Pedantic quip: I have a hard time believing you guys were measuring half nanosec...

luckydude · on May 31, 2012

We didn't believe it either until we put a logic analyzer on the bus and found that the numbers were spot with respect to the number of cycles. I don't remember how far off they were but it wasn't much, all the hardware dudes were amazed that software could get that close.

tl;dr: the numbers were accurate to the # of cycles, might have been as much as 1/2 of 1 cycle off.

Edit: I should add this was almost 20 years ago, I dunno how well it works today. Sec, lemme go test on a local machine.

OK, I ran on a Intel(R) Core(TM) i7-3930K CPU @ 3.20GHz (I think that's a Sandy Bridge) that is overclocked to 4289 MHz according to mhz, and it looks to me like that machine takes 4 cycles to do a L1 load.

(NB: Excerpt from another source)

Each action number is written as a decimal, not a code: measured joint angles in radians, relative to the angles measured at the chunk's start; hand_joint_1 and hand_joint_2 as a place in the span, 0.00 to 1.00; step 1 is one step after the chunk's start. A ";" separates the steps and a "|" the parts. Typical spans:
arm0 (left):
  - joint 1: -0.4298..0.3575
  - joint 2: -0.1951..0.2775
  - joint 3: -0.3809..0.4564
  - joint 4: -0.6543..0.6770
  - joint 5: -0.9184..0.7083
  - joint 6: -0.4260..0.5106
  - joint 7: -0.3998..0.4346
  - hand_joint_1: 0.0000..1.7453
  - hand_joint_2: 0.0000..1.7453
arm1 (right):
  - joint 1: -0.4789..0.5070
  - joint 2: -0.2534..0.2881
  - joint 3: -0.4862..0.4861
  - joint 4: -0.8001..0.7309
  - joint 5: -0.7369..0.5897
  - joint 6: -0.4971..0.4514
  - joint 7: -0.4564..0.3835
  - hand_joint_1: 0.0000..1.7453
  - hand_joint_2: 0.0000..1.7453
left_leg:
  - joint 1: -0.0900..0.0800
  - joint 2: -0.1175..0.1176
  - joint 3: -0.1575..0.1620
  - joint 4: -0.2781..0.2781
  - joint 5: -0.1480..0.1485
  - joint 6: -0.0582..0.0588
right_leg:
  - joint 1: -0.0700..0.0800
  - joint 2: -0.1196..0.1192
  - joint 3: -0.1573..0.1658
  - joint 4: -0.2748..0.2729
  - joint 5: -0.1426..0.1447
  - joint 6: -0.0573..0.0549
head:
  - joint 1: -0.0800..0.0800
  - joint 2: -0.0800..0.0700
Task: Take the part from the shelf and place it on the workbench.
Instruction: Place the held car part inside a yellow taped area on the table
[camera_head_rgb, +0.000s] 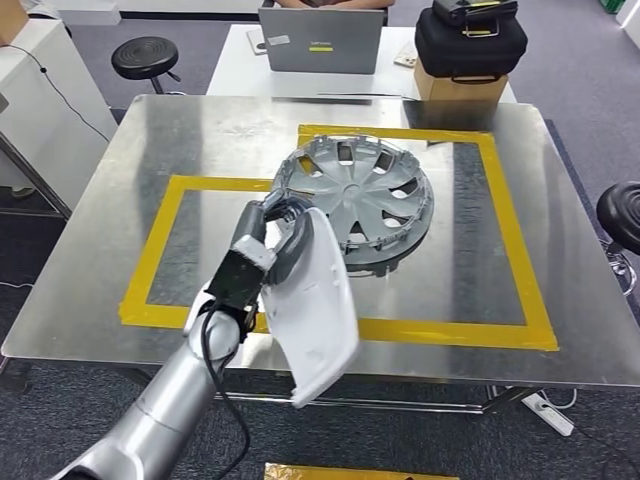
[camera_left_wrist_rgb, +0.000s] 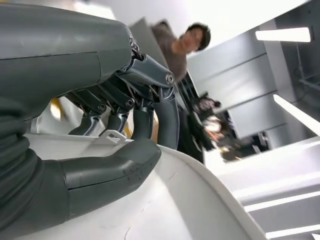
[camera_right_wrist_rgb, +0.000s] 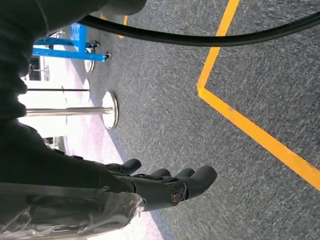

That sound right? lmbench says 4.05 cycles.

I poked a little more and I get

L1 4 cycles, ~48K L2 12 cycles, ~256K L3 16 cycles, ~6M

Off to google and see how far off I am. Whoops, work is calling, will check back later.

WayneS · on June 1, 2012

You realize he is measuring averages right? Setup 1 million L1 cache hits, divide by total time...